Thanks so much Dksea. I always really enjoy your posts and find them very informative and somehow seem to resonate with me.

I'm glad I can help :)
 

3 hours ago, Nikki79 said:

I am thinking now should I see a Psychiatrist and get some more help. My father thought I wasn’t really absorbing what was being said today in therapy and that the Therapist was rambling a bit. I’m not sure what to do as I am feeling a deep depression and exhaustion with all of this too.

I don't think there would be anything wrong with seeing a psychiatrist, medication can be a helpful tool for many of us in living with/recovering from OCD.  Its worth keeping in mind that a decision to try medication is not a permanent commitment, if you want to try later to go at it with out medication you can always do that.  Its also important to know that its not going to be a miracle cure.  How well it works will vary from person to person and medication to medication, don't expect immediate relief.  It may take time to find the right type and dosage level that suits you best.  Unfortunately like a lot of OCD recovery, patience is necessary.

As to the therapy, you don't have to understand it all at once, its like learning anything, it takes time to take it all in.  Thats why most therapy isn't simply a one time experience, you have follow up sessions to improve your understanding, discussion your situation and how its changing, reevaluate the steps, etc.  You don't have to get it perfectly right the first time (or ever really).
 

3 hours ago, Nikki79 said:

But perhaps I did it after a feeling of reassurance in hindsight so maybe not. I’m just asking but despite your deepest fear did you bite the bullet anyway and recover? And do it without reassurance and do the right things?

As PB says, no one does the right thing every time.
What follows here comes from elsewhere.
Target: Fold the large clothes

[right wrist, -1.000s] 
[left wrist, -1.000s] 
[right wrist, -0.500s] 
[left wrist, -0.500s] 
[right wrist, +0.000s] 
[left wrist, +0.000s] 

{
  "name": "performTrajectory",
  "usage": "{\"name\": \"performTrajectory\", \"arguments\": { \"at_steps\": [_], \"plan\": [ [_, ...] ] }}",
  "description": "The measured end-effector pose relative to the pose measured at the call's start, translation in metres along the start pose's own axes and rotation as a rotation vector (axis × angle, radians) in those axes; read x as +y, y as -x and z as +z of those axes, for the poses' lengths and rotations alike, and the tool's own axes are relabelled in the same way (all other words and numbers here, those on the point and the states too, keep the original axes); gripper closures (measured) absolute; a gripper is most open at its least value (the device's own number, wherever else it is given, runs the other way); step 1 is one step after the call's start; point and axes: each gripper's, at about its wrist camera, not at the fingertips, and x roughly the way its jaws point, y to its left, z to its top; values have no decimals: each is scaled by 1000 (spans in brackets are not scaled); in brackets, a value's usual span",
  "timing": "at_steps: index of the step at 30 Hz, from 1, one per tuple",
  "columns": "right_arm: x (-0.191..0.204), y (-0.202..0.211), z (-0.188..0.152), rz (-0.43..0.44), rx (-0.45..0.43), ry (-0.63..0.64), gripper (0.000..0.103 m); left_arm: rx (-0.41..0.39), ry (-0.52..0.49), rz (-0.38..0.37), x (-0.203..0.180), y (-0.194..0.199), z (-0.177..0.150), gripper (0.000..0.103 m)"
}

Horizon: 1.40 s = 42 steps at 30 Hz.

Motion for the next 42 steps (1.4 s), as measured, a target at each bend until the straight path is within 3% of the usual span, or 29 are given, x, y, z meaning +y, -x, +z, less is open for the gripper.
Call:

Thats definitely true when it comes to recovery from OCD in my experience!  The goal isn't to be perfect, the goal is to improve.  If you can go from spending 10 hours a day on compulsions to 9 hours a day, thats an improvement!  If you can go from washing your hands 6 times after every toilet visit to 5 times, thats an improvement!  If you can go from ruminating right away, to putting off ruminating for 5 minutes, thats an improvement.

As for reassurance, this is an area a lot of people misunderstand.  Reassurance isn't inherently bad.  In fact, it can do a lot of good.  If you are having a bad day, it can help for someone to say something positive.  It can help to ask someone if you are doing something correctly (and be told yes).  Recovery from OCD does not require never ever getting reassurance ever again any more than it requires never washing your hands again.  Reassurance becomes a problem when it becomes COMPULSIVE reassurance.  When you seek it out over and over.  When you get an answer but go back because you don't feel "sure", etc.  Its important to reduce reassurance seeking as a compulsion from OCD, but you don't have to go straight to zero assurance for the rest of your life, I think that would be a bad thing.  Again its about making progress.  Right now you should focus on reducing the amount you seek reassurance and the time spent on reassurance.  The more you can do it the better, of course, but even if you go from asking for reassurance every time you have an intrusive thought to every other time you have an intrusive thought, thats an improvement.  The big caveat is that you have to keep trying to reduce the amount of times.  You can't just get to 50% and call it good.  And you can't simply give up and not even try once you've resisted once or twice.  You have to TRY at least a little to resist as often as possible.  Failing isn't great, but its not the end of the world either.  You just try to do better the next time.  None of us are Superman, we can't leap tall buildings in a single bound.  But it doesn't mean you can't get over something tall (like a mountain) by slowly climbing up it.  So climb that mountain, slowly at first if necessary, but keep trying to push forward.  Before you know it all those small achievements add up into bigger ones.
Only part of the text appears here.